# What is needed
Whenever the string "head" turns up in a line of the data below, copy that line.

# Material provided
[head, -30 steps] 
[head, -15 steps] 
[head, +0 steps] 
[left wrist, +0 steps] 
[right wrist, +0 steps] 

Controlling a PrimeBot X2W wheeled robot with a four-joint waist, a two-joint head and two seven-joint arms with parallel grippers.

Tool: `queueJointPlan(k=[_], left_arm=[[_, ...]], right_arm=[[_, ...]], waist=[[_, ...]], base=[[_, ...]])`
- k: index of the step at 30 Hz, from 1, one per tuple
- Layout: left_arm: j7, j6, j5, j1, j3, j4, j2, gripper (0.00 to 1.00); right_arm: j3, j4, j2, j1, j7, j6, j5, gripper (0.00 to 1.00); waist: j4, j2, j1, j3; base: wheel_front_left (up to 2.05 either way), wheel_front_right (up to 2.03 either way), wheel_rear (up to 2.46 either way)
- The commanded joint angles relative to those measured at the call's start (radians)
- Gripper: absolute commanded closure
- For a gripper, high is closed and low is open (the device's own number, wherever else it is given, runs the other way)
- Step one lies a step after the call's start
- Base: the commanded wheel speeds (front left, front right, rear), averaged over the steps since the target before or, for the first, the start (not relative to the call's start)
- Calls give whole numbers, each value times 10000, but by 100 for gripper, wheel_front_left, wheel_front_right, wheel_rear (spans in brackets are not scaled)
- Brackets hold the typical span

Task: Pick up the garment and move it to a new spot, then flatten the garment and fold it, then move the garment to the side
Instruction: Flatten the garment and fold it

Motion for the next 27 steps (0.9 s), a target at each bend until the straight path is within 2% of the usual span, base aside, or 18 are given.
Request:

# Exercise response
[head, -30 steps] 
[head, -15 steps] 
[head, +0 steps] 
Controlling a PrimeBot X2W wheeled robot with a four-joint waist, a two-joint head and two seven-joint arms with parallel grippers.

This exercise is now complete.